# llama.cpp models

LMQL also supports [llama.cpp](https://github.com/ggerganov/llama.cpp) as an inference backend, which can run efficiently on CPU-only machines. 

Before using llama.cpp models, make sure you installed its Python bindings via `pip install llama-cpp-python`, in the same environment where you installed LMQL. Currently, you also need the `transformers` package installed to load a compatible tokenizer.


Also make sure you first convert your model weights according to the [llama.cpp documentation](https://github.com/ggerganov/llama.cpp#prepare-data--run), to the `.bin` format.

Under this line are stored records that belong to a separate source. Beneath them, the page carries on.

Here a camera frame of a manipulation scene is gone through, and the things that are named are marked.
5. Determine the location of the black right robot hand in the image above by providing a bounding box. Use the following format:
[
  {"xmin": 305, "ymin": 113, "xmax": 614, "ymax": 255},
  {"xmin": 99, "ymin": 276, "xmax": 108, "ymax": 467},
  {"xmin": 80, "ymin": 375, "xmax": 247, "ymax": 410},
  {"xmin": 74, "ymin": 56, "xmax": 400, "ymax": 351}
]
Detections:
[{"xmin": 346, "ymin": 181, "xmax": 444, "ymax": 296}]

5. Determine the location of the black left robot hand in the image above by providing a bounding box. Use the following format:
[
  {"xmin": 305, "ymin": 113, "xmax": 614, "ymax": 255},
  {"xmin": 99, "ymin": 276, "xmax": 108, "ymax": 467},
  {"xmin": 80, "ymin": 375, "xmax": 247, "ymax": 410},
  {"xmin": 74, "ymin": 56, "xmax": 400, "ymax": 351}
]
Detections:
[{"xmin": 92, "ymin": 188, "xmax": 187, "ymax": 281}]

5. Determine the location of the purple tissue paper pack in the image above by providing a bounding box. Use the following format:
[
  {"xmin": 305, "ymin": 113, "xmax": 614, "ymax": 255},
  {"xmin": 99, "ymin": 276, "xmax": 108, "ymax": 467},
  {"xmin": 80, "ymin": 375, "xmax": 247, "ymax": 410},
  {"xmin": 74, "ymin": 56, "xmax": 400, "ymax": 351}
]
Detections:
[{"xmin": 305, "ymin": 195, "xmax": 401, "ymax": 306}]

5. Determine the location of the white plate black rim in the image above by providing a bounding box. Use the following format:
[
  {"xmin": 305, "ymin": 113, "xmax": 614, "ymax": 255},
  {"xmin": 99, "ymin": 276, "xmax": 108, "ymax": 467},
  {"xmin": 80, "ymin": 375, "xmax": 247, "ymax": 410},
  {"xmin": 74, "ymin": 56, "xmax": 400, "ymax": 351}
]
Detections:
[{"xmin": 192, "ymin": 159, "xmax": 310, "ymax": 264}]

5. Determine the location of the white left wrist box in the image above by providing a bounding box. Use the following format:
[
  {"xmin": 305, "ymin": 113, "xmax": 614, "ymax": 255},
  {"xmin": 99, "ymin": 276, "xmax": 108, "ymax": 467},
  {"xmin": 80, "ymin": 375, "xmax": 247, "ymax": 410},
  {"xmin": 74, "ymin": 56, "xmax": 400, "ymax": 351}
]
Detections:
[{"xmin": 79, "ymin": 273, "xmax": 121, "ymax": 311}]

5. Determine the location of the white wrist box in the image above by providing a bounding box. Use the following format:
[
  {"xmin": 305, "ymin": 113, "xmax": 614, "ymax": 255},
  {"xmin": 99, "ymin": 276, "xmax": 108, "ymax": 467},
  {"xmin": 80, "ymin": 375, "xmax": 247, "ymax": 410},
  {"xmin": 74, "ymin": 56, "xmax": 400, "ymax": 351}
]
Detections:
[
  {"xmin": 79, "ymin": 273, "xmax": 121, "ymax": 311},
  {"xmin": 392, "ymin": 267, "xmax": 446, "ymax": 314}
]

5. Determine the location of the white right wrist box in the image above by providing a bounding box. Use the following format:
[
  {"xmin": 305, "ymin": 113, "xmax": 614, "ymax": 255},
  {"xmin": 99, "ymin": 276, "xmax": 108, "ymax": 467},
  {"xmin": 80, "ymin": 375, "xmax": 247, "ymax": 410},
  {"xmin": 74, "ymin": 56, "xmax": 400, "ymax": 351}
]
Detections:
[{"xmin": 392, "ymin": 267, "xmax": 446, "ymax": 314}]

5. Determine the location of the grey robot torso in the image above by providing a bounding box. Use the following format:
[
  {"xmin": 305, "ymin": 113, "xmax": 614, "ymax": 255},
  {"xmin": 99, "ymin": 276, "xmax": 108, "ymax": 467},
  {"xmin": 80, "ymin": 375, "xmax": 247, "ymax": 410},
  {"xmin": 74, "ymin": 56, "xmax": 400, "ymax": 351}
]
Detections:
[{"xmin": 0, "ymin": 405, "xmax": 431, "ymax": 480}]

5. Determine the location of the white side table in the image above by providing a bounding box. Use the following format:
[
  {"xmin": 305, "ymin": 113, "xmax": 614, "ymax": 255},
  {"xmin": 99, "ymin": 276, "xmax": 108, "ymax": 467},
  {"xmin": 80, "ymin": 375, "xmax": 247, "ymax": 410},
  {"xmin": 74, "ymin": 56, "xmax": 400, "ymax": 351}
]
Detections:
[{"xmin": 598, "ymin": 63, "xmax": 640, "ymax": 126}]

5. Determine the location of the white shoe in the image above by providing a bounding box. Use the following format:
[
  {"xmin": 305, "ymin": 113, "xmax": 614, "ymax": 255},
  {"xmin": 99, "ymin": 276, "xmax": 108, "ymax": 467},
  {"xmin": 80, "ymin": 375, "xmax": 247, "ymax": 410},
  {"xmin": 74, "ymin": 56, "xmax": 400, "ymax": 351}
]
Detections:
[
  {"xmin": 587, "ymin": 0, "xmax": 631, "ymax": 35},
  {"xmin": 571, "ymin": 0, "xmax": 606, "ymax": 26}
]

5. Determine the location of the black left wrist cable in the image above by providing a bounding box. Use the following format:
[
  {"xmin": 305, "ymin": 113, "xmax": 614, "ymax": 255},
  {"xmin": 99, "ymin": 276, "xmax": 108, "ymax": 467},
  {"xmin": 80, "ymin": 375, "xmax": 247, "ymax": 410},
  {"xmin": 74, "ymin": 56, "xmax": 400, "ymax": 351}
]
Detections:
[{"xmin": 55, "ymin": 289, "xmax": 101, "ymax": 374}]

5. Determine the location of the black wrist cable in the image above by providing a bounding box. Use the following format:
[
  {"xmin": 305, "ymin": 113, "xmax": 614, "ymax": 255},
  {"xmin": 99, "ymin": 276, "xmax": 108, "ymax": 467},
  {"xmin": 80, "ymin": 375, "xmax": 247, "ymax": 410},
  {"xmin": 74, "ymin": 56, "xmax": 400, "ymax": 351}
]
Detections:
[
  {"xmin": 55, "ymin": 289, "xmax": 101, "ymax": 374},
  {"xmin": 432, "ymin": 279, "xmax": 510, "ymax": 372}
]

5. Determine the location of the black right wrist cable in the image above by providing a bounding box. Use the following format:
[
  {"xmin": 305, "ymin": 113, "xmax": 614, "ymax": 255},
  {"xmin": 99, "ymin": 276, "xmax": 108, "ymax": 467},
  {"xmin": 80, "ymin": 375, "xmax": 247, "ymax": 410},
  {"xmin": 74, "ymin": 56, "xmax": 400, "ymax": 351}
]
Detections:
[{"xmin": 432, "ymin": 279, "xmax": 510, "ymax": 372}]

[Just like Transformers models](hf.md), you can load llama.cpp models either locally or via a long-lived `lmql serve-model` inference server.

### Model Server

To start a llama.cpp model server, you can run the following command:

```bash
lmql serve-model llama.cpp:<PATH TO WEIGHTS>.bin
```

This will launch an [LMTP inference endpoint](https://github.com/eth-sri/lmql/tree/main/src/lmql/models/lmtp) on `localhost:8080`, which can be used from LMQL with a query program like this:

```{lmql}
name::llama_remote

argmax 
    "Say 'this is a test':[RESPONSE]" 
from 
    "llama.cpp:<PATH TO WEIGHTS>.bin"
where 
    len(TOKENS(RESPONSE)) < 10
```

### Running Without a Model Server

To load the llama.cpp from the Python process that executes your LMQL query, you can use the following syntax:

```{lmql}
name::llama_local

argmax 
    "Say 'this is a test':[RESPONSE]"
from
    "local:llama.cpp:<PATH TO WEIGHTS>.bin"
where 
    len(TOKENS(RESPONSE)) < 10
```

### Configuring the Llama(...) instance

Any parameters passed to `lmql serve-model` and, when running locally, to `lmql.model(...)` will be passed to the `Llama(...)` constructor. 

For example, to configure the `Llama(...)` instance to use a `n_ctx` value of 1024, you can run:

```bash
lmql serve-model llama.cpp:<PATH TO WEIGHTS>.bin --n_ctx 1024
```

Or, when running locally, you can use `lmql.model("local:llama.cpp:<PATH TO WEIGHTS>.bin", n_ctx=1024)`.